I have the error as well. The code seems to have been updated in the dataloader.py file but solution is apparently not working for us.

Git pull fixed the issues for me. Thank you!

It has not been completely solved, although it is better. (Thanks for improving the code)

Indeed, fitting the data uses less RAM (although still a lot). After an epoch the memory gets freed, but when swap was needed only part of that memory is getting freed. So when too many epochs are run, the kernel might still die.

For the Amazon data set and the code I had the fix is good enough, but I think that in some cases this won’t solve the issue completely.

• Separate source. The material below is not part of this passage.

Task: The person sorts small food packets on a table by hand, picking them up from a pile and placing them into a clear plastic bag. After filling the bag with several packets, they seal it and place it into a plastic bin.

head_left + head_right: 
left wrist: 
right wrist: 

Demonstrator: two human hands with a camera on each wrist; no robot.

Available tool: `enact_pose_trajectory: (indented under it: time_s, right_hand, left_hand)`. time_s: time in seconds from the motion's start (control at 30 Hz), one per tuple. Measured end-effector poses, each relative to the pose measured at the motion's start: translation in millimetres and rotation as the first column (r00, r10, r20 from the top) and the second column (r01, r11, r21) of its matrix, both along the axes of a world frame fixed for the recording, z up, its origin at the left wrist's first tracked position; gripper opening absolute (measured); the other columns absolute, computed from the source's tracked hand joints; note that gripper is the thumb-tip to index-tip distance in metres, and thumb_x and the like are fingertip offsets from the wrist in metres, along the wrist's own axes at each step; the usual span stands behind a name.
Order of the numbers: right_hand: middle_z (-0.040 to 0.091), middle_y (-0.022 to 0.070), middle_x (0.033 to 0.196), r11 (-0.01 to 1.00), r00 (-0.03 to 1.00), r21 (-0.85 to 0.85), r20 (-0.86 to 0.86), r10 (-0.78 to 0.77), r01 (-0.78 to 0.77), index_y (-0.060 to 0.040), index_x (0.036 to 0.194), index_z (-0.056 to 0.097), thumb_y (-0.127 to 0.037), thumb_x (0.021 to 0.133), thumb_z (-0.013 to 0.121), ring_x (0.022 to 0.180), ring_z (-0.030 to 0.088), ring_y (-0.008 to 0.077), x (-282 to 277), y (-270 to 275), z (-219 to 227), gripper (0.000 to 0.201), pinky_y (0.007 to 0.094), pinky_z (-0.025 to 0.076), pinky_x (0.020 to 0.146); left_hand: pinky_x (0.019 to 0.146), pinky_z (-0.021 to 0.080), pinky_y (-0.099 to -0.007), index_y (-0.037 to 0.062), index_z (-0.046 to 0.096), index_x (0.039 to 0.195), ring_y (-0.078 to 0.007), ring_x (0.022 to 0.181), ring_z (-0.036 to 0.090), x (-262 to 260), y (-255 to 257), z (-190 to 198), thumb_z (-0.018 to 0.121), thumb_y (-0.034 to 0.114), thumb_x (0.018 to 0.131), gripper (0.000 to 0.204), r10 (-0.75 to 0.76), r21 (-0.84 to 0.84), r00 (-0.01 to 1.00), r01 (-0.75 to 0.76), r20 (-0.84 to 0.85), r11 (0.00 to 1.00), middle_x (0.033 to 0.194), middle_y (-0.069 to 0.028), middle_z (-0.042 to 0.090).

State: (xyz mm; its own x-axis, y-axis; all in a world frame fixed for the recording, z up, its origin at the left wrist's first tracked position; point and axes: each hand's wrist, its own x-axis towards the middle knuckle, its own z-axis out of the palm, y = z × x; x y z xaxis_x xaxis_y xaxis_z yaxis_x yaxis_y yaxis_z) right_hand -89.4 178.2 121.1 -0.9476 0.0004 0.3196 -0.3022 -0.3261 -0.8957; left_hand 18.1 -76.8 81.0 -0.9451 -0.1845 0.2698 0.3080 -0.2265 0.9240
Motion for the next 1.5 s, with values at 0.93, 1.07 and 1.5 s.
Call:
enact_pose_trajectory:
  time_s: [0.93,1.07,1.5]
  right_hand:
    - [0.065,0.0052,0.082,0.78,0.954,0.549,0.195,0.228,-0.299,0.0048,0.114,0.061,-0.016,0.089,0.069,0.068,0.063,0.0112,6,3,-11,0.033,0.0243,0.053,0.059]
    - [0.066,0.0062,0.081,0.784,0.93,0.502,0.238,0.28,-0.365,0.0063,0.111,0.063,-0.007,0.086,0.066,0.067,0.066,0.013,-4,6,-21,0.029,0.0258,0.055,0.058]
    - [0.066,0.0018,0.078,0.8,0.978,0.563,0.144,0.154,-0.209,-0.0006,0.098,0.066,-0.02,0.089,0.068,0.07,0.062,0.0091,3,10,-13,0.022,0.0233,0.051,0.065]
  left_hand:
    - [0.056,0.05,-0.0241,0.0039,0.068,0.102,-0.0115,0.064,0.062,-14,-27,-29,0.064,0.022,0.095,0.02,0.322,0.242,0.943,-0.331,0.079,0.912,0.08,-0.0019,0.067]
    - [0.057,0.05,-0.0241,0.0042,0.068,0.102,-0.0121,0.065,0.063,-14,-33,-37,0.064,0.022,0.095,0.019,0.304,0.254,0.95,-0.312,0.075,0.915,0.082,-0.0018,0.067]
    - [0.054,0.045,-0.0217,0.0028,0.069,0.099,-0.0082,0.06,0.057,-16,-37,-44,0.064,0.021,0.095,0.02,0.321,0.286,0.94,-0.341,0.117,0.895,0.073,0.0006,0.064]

I’m getting this same error when running ImageClassifierData.from_csv against the yelp dataset (which is marked as “extra large”). I’ve verified that it is memory related using top.

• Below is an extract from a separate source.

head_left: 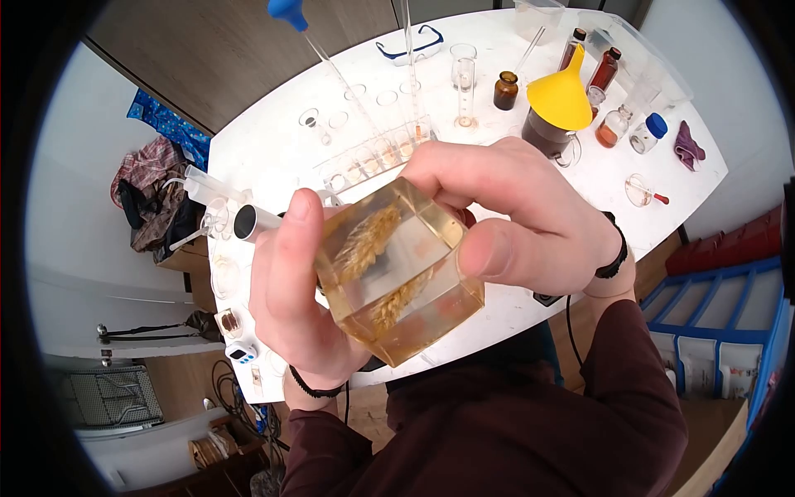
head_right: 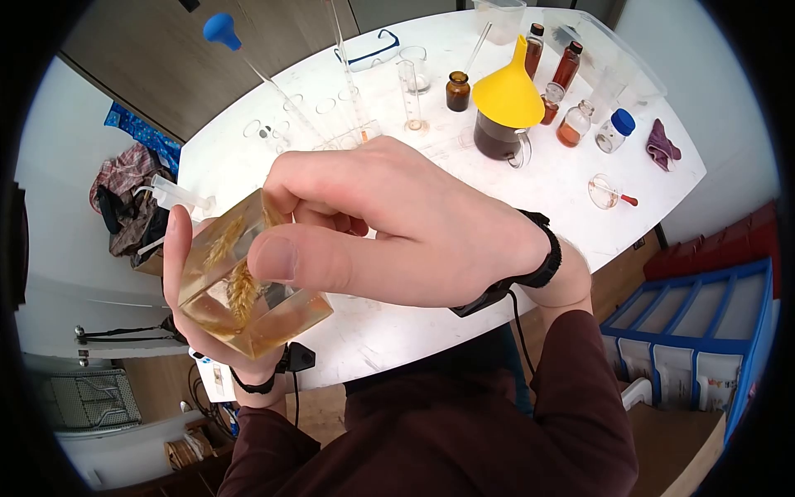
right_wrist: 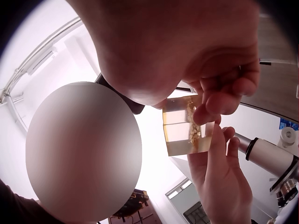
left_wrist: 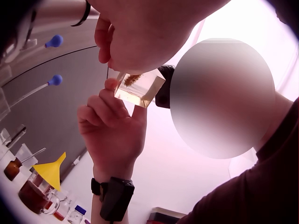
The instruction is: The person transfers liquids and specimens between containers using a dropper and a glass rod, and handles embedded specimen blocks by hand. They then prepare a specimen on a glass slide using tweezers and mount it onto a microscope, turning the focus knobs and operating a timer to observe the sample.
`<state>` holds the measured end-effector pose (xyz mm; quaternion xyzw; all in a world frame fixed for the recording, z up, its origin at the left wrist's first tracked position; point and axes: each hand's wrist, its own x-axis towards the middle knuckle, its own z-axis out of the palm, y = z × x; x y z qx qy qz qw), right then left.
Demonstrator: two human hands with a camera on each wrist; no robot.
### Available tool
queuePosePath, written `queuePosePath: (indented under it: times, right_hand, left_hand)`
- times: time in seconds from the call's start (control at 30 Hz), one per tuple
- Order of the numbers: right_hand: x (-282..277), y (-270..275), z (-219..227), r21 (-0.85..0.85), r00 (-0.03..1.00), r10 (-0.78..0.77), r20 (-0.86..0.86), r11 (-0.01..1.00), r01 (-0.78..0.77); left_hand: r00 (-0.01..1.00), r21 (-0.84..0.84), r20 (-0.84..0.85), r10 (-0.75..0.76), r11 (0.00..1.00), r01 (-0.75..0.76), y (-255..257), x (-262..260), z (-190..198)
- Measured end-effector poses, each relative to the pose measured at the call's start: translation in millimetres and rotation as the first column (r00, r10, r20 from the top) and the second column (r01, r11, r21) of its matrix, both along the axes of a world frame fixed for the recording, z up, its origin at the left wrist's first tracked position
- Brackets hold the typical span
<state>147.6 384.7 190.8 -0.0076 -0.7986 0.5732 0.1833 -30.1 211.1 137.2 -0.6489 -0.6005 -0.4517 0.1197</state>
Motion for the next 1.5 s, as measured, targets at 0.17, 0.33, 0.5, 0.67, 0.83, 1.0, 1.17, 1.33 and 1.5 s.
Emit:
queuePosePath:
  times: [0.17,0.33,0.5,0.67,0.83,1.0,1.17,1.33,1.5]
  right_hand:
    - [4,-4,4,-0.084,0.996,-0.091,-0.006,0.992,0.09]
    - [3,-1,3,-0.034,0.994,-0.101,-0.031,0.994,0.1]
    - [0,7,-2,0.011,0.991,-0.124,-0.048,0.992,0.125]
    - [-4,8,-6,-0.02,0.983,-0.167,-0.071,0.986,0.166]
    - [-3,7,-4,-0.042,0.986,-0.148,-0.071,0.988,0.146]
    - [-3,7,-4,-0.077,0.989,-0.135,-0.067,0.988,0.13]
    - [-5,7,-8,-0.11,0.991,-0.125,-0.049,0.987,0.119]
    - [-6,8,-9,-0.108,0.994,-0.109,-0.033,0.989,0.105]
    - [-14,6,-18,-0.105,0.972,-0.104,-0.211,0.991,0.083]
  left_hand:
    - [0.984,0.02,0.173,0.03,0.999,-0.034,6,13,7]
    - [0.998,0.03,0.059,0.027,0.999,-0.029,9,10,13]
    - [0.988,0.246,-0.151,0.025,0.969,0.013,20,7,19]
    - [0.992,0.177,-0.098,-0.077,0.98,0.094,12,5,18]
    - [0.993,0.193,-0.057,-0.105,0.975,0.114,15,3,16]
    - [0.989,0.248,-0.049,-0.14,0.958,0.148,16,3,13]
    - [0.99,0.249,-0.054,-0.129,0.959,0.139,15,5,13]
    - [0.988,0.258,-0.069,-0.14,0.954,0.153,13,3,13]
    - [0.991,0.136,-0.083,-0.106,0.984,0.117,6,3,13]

Seems odd, since I wouldn’t expect this code to actually load the images into memory.

Note: I tried a git pull and a conda env update.

Ignore that. I had a bug in my data processing code. :frowning:

Similar problem. How did you fixed that? @harveynick
I am loading data from csv, for Landmark Recognition Challenge and still can’t get it work.
Kernel keeps dying. I am using Google Cloud with 26GB Ram and 1xK80 GPU

@wnurmi , i actually did the changes mentioned in your PR but still Kernel is dying. I am working on same Google Image recognition and Kernel dies while using ImageClassifierData.from_csv. Did any solution worked for you? if so, could you let me know what changes can be done and how?

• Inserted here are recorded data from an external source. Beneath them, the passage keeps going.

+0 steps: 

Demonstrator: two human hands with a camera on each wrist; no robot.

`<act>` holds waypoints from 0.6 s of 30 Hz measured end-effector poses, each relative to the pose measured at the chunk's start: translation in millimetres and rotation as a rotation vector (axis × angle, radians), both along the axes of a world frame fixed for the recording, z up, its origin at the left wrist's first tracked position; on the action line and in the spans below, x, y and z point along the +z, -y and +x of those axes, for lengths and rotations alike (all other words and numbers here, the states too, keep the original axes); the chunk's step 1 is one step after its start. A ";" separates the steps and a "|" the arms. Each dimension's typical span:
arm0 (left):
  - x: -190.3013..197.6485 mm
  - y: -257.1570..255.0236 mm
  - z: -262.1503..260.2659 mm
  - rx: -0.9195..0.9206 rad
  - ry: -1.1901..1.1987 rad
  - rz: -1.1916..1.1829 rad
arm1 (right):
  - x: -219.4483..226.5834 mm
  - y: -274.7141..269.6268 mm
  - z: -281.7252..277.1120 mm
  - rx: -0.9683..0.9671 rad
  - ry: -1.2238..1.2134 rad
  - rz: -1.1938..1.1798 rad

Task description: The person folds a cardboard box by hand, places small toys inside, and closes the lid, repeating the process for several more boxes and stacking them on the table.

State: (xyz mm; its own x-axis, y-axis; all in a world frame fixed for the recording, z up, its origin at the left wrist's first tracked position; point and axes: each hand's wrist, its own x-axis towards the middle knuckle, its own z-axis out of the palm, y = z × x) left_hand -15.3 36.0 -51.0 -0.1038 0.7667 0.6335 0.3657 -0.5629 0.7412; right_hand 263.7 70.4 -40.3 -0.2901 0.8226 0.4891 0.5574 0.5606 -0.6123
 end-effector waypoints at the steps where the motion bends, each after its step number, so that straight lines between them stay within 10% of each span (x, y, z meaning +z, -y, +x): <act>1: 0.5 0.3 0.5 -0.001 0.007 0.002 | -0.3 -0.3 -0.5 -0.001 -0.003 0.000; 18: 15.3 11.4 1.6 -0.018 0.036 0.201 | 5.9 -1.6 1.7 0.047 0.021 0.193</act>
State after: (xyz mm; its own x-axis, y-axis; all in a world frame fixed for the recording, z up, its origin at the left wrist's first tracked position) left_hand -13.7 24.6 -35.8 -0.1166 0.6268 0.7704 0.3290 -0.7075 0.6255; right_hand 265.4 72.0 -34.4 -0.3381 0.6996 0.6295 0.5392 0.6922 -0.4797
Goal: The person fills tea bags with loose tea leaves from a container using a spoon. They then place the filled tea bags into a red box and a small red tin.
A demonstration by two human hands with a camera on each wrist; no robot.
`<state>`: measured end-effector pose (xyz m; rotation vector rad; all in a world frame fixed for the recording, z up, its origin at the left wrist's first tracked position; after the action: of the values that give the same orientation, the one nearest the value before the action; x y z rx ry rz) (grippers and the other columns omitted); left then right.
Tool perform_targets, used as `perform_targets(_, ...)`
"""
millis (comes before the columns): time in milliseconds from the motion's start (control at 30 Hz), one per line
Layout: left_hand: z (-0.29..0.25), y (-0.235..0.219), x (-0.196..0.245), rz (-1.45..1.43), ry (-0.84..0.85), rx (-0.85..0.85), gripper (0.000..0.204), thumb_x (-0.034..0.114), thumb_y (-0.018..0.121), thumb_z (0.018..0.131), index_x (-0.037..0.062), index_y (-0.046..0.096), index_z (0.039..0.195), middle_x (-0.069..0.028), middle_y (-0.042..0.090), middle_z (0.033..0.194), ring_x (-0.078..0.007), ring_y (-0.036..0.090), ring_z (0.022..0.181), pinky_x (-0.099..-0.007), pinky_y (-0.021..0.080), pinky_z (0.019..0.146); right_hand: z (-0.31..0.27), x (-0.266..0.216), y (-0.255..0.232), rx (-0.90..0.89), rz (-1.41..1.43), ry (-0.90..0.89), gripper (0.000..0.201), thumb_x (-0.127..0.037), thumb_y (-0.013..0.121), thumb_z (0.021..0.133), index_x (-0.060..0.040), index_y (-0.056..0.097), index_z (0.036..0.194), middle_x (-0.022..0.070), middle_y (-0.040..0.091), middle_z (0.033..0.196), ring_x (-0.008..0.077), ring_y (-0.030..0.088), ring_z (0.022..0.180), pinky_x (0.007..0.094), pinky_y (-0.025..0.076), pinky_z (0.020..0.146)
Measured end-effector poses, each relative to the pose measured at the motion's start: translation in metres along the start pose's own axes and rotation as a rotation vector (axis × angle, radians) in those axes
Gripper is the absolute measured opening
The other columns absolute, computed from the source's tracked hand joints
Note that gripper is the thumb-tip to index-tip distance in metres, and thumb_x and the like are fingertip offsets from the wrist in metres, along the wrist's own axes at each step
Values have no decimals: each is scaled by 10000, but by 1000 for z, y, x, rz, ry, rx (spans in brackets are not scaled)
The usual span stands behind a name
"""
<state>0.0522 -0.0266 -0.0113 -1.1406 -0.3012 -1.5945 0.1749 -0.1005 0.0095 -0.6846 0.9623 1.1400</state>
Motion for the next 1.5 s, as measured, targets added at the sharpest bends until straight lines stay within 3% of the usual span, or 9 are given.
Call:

@jeremy, I just tried Git pull and conda env update but kernel is shutting down while trying to process ImageClassifierData.from_csv. I am working on Google landmark recognition competition where dataset is too large. I am using PaperSpace with 30 GB RAM and 16 GB GPU.

Hi. The PR is already merged so no need to make the same changes unless you are on an old version (in which case, try pulling the latest one!).

After the PR and after upgrading to 60 GB RAM I was able to run from_csv without crashing, but I think there are still some parts of the fastai library that are very memory intensive when run on big datasets with this many labels, so I had to do e.g. inference in parts (due to out of RAM crashes if a I recall correctly).

Thanks for the quick response William but I have already tried doing git pull and conda env update recently but it haven’t resolved the issue for me.

I’ll check with PaperSpace support if RAM can be increased.